• **TO DO**
Look through the material below and show every line with the word "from".

• **MATERIAL PROVIDED**

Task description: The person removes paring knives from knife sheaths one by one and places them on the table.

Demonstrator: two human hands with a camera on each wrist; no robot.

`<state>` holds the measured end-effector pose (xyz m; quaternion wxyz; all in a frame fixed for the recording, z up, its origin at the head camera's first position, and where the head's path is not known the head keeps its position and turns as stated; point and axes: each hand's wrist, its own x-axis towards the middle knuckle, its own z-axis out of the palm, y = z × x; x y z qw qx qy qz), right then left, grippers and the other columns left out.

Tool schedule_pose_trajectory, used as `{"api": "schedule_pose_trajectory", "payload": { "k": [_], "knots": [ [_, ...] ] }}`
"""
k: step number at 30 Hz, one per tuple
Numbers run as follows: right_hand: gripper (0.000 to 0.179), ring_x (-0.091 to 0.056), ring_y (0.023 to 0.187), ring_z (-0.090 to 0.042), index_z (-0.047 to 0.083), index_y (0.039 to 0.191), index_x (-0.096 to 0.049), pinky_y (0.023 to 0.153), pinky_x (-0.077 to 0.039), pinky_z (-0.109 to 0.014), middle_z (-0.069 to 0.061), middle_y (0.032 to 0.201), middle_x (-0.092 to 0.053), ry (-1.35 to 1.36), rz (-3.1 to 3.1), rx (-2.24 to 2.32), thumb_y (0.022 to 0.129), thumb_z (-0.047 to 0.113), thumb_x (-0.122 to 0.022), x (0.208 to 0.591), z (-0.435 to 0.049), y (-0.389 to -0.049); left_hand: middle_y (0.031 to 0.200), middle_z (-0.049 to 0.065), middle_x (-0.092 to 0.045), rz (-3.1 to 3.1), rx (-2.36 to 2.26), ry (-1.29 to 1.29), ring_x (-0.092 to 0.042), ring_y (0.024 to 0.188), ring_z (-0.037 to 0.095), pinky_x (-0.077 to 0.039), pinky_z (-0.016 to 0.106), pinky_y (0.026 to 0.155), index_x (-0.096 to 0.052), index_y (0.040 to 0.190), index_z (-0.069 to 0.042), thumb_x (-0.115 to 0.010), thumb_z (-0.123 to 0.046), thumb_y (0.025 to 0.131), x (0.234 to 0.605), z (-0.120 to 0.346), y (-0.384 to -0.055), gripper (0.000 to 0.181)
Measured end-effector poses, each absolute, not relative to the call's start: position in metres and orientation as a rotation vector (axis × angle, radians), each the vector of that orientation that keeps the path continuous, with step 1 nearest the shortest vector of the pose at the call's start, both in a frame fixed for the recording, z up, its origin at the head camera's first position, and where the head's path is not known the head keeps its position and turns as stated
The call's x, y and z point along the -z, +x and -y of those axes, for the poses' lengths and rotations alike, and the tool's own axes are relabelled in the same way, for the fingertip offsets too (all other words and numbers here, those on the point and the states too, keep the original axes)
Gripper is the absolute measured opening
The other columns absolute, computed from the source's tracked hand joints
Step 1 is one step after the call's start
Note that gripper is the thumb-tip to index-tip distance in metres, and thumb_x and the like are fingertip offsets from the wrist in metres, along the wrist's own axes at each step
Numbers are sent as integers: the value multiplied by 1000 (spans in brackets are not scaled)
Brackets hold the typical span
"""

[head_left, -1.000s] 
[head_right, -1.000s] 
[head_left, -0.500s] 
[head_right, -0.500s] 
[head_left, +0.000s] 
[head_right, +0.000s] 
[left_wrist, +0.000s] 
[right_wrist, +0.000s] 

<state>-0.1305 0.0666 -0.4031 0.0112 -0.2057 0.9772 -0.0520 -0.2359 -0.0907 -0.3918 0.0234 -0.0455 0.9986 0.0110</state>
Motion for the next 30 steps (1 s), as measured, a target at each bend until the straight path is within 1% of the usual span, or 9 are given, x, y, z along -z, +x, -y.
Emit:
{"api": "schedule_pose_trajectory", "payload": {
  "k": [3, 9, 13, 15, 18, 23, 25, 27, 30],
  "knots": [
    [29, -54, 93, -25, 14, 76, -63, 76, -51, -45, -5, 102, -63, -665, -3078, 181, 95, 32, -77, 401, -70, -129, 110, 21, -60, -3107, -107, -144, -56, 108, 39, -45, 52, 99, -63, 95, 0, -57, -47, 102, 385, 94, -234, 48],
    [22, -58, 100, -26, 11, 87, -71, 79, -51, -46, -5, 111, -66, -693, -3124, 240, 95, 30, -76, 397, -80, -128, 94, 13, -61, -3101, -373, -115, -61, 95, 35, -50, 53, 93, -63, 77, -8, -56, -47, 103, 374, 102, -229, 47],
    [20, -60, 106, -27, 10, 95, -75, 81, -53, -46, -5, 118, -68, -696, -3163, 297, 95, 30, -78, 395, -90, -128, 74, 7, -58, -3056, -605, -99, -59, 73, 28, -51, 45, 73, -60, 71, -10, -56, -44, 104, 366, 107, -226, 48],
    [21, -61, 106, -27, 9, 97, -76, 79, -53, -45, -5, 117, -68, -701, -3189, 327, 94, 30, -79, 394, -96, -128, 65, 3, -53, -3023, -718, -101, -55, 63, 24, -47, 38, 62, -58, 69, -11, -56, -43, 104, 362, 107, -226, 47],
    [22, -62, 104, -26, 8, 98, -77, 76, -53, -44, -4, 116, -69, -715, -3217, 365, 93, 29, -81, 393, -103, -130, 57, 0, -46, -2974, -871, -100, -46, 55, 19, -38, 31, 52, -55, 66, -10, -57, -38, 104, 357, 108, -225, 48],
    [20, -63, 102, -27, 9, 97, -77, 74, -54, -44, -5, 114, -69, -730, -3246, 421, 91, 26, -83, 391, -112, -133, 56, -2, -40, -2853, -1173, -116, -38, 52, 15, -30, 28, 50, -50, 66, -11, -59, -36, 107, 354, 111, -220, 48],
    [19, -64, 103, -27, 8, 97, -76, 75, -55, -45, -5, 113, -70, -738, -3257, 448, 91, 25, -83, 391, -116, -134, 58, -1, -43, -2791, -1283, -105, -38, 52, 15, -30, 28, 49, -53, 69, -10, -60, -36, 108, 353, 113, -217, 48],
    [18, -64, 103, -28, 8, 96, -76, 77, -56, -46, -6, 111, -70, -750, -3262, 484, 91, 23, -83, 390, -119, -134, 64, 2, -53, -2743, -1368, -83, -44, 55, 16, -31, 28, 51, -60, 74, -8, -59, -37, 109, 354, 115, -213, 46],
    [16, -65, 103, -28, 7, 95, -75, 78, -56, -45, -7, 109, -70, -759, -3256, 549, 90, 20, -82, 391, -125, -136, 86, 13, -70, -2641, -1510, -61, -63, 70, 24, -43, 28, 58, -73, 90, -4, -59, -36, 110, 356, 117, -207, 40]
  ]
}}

• **ANSWER FOR THE TASK**
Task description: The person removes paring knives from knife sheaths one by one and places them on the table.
The other columns absolute, computed from the source's tracked hand joints
Note that gripper is the thumb-tip to index-tip distance in metres, and thumb_x and the like are fingertip offsets from the wrist in metres, along the wrist's own axes at each step

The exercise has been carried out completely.